El gobierno estatal de Puebla, en coordinación con la Secretaría de Economía y Trabajo (Sedetra), avanza en la consolidación de un proyecto turístico de gran escala en la zona conocida como Cola de Lagarto, donde se prevé una inversión superior a 6 mil millones de pesos mediante Asociaciones Público-Privadas (APP).
El titular de la dependencia, Víctor Gabriel Chedraui, explicó que el desarrollo se encuentra en la fase final de estructuración financiera a través de un fideicomiso, mecanismo solicitado por inversionistas que han pedido mantener bajo reserva detalles clave del proyecto.
El plan contempla transformar un predio de aproximadamente 134 hectáreas, dentro de una superficie mayor a 300 hectáreas en San Lorenzo Tajonar, entre los municipios de Atlixco y Huaquechula. De ese total, solo el 44 por ciento será intervenido, mientras que el resto permanecerá como reserva natural para evitar impactos ambientales.
La administración encabezada por Alejandro Armenta apuesta por convertir este espacio en un nuevo polo de atracción turística en la región Mixteca, con infraestructura que incluirá un parque acuático, áreas culturales y un complejo turístico integral.
Desde el gobierno estatal se ha planteado que el objetivo central es atraer capital internacional y detonar la economía regional, fortaleciendo la vocación turística de Atlixco y Huaquechula dentro del Plan Estatal de Desarrollo 2024-2030.
De acuerdo con estimaciones oficiales, el proyecto podría generar entre 7 mil y 8 mil empleos directos, además de hasta 12 mil indirectos, lo que lo posiciona como uno de los desarrollos más ambiciosos en materia económica para la entidad en los próximos años.
Antecedentes y retos ambientales
El predio de Cola de Lagarto no es nuevo en la agenda de inversión.
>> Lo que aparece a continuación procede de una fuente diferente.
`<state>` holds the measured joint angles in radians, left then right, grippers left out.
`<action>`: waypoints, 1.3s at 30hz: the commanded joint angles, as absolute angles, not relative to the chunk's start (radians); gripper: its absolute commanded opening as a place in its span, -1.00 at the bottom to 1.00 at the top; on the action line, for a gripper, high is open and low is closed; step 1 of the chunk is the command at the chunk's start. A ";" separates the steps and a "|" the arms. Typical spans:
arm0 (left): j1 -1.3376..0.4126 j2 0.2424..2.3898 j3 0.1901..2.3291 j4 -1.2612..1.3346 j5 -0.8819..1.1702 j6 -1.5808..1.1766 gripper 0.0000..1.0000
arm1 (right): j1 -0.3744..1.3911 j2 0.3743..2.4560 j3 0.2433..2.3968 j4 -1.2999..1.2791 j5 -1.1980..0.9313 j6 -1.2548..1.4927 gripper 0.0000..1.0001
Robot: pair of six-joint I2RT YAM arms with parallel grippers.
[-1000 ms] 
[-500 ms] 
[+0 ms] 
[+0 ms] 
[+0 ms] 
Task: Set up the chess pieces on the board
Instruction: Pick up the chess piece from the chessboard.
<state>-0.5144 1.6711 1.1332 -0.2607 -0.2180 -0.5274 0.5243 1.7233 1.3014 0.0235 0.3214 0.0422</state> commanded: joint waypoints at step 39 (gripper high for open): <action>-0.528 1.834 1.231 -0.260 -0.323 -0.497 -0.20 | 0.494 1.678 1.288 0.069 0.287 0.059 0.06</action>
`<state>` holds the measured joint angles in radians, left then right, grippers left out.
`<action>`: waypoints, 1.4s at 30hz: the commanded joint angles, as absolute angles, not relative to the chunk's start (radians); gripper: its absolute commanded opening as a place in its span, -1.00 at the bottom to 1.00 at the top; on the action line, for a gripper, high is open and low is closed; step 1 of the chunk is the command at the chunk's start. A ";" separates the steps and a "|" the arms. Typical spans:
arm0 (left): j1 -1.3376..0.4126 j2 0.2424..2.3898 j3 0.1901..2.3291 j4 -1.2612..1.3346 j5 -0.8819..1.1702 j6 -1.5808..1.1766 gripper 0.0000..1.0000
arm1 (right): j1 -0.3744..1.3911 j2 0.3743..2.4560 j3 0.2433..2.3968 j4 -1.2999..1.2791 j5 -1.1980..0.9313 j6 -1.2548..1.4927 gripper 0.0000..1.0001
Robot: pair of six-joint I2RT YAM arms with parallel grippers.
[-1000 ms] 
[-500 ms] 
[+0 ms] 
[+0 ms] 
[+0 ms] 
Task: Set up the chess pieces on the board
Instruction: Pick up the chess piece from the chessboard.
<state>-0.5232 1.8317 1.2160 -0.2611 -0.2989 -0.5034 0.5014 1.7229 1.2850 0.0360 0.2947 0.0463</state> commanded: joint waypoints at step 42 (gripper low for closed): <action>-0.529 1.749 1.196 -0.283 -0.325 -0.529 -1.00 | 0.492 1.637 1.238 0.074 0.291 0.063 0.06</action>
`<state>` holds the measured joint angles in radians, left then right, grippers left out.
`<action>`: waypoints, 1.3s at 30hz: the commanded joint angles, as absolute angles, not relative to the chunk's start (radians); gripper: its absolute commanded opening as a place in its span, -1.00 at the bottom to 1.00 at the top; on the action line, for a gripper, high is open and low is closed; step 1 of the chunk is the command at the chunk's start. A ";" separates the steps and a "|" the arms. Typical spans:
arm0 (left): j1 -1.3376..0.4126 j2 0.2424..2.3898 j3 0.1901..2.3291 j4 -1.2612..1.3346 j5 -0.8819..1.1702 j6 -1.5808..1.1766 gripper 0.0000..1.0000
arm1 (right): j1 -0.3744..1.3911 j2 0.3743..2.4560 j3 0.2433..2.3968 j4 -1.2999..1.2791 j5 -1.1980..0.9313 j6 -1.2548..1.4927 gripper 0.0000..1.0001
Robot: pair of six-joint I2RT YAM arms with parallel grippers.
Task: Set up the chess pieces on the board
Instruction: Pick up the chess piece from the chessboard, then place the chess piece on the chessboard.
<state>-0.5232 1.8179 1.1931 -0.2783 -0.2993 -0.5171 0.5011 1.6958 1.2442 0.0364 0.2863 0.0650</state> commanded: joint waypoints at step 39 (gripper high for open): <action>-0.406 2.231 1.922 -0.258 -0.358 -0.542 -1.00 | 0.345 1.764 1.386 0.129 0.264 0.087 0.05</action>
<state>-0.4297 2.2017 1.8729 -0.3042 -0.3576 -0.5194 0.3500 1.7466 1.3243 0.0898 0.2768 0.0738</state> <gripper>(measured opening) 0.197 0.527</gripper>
En 2016, un proyecto distinto que incluía un club de golf y zona habitacional fue frenado luego de que la Semarnat negara la Manifestación de Impacto Ambiental (MIA), ante posibles afectaciones a la flora y fauna de la Sierra del Tentzo.
Ahora, el rediseño del proyecto hacia un enfoque turístico busca sortear estos antecedentes, con un menor nivel de intervención territorial y mayor énfasis en la conservación ambiental.
Chedraui adelantó que el proyecto ejecutivo podría estar listo a finales de abril de 2026, fecha en la que el gobierno estatal prevé presentar oficialmente los detalles, incluyendo el esquema financiero y la identidad de los inversionistas.
Mientras tanto, las autoridades aseguran que el desarrollo será cuidadosamente planificado debido a que los terrenos son propiedad estatal, lo que implica responsabilidad directa en la protección del entorno.